Though the odds were long, their aim was always to replicate Ukraine's Orange Revolution, with masses crowding Red Square on election day to peacefully protest a vote that everyone knows in advance will be deeply flawed. For that to have any chance of working, they needed a Viktor Yushchenko, a popular candidate to rally around.
One by one the other potential Yushchenkos dropped out or were forced out of the race by the Kremlin: Garry Kasparov, Vladimir Bukovsky, Boris Nemtsov. Now Kasyanov's gone too. So, by and large, is any lingering hope of peaceful democratic change in Russia in the near future.
(It's worth noting here that even Belarus's tyrannical Alexander Lukashenko at least allows an opposition candidate or two to run for president every five years... as did Putin in 2004 when he was confident of his personal popularity. It appears that despite the opinion polls, the Kremlin is less sure than it's letting on about Medvedev's real popular appeal.)
The Kremlin understood the stakes, which is why it pulled out one of the most farcical excuses in their playbook: the falsified signatures charge.
Anyone who doubts this is a canard only has to look back at how it's been used in Russia and across the former Soviet Union over the last 17 years. Either there's a very organized ring of international signature forgers at work (usually in league with those opposed to oppressive regimes) or the autocrats are scared to put their so-called popular support to a real test.

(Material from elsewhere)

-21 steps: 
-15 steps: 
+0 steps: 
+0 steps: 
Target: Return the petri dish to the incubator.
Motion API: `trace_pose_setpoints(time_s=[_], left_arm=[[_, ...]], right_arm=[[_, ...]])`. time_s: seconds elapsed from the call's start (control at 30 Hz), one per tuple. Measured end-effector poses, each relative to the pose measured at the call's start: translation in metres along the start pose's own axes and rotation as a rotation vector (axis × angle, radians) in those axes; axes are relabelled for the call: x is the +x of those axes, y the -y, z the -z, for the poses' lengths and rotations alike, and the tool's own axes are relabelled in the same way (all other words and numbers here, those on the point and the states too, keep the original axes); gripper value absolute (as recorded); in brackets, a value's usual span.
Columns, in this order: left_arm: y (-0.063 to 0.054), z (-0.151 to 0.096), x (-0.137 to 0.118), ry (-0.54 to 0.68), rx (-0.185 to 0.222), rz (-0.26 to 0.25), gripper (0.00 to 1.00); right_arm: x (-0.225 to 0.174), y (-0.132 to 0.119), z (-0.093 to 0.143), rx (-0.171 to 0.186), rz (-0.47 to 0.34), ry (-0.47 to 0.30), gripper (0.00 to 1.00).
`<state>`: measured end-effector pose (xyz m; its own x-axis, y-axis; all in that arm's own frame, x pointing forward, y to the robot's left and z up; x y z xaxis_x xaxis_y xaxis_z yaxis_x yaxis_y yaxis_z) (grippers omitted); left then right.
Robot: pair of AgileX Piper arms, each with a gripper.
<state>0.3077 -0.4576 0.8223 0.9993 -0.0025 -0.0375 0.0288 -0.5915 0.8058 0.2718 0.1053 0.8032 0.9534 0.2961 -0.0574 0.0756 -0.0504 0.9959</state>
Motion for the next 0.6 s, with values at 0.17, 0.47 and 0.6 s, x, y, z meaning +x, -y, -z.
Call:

Here's an incomplete list of the invalid signatures phenomenon in post-Soviet elections:
November 1993: The Russian All-People's Union, which included elements of the old Communist Party, is barred from running in the first post-Soviet Duma elections due because of 20,000 falsified signatures.
July 1995: Eight parties barred from Armenia's first post-Soviet parliamentary vote because of falsified signatures.
March 2000: Konstantin Titov, Yevgeny Savostyanov, Ismail Tagi-Zade, and Umar Dzhabrailov are all barred from running for president over allegations of, well, falsified signatures. The elections, you may have heard, were eventually won by a Vladimir Putin.
October 2000: Citing falsified signatures, Azerbaijan's Central Election Committee bans the National Democratic Party from taking part in parliamentary elections .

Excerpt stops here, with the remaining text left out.